9/ Parler de « littérature « mondiale », « mondialisée », de « planetarity » est devenu un lieucommun, postulant la réalité de ces expressions. Ces notions ont-elles, pour vous un sens et une
incidence dans votre poétique ? De même, avez-vous l’impression de vous inscrire dans la
littérature européenne ? L’Europe est-elle une échelle d’identification ou un espace culturel
pertinent pour penser la littérature, ou le saut se fait-il du national au mondial ?
10/ Une question, suggérée par Vincent Message : elle porte sur la littérature comme "art des
petites quantités", et sur son positionnement dans le champ plus large des pratiques culturelles.

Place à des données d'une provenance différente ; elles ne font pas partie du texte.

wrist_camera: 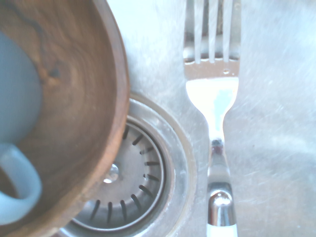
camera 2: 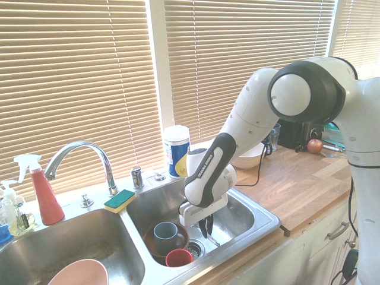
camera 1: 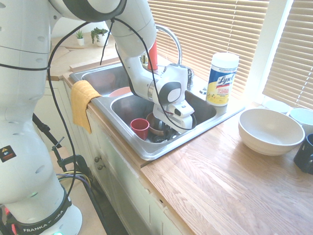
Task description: Put the fork into the sink
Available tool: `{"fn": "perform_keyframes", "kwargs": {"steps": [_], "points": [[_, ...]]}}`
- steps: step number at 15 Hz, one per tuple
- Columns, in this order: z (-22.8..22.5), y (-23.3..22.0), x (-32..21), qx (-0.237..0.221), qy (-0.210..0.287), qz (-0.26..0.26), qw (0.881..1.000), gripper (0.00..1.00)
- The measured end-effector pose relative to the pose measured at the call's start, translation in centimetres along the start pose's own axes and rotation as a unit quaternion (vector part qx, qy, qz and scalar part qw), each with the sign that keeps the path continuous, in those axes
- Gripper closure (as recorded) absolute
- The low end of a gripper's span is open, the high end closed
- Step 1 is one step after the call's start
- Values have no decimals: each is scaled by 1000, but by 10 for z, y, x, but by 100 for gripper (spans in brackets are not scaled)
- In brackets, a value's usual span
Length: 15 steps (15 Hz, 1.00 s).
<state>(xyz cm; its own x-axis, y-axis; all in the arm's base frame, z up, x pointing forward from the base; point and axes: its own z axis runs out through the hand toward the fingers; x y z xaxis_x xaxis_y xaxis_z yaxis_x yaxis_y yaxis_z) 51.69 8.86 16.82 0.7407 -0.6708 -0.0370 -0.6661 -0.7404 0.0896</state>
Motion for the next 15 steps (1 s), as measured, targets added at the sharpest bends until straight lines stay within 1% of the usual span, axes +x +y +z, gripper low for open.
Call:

Avez-vous l’impression que les textes littéraires sont aujourd’hui dans un rapport de concurrence
avec le cinéma, la série télévisée, avec les arts d’accès plus large et de circulation plus facile ?
Faut-il repenser l’expérience de la lecture littéraire dans une économie de l’attention ?
Votre propre expérience recoupe-t-elle les positions souvent exprimées par Jonathan
Franzen en la matière. Dans le grand entretien donné à Time (à Lev Grossman) en août 2010 pour
la sortie de Freedom, il dit ainsi : "It seems all the more imperative, nowadays, to fashion books
that are compelling, because there is so much more distraction they have to resist.” Il fait de la
littérature un lieu de résistance à la distraction/diversion : "We are so distracted by and engulfed
by the technologies we've created, and by the constant barrage of so-called information that
comes our way, that more than ever to immerse yourself in an involving book seems socially
useful," Franzen says. "The place of stillness that you have to go to to write, but also to read
seriously, is the point where you can actually make responsible decisions, where you can actually
engage productively with an otherwise scary and unmanageable world."
Ces questions auxquelles, bien entendu, vous pourrez librement réfléchir, que vous avez toute
latitude de critiquer, de contester sont de simples éléments d'orientation des débats. Elles
doivent beaucoup à l'intervention de Vincent Message qui en a commenté la formulation, les a
rendues souvent plus recevables que dans leur forme originale.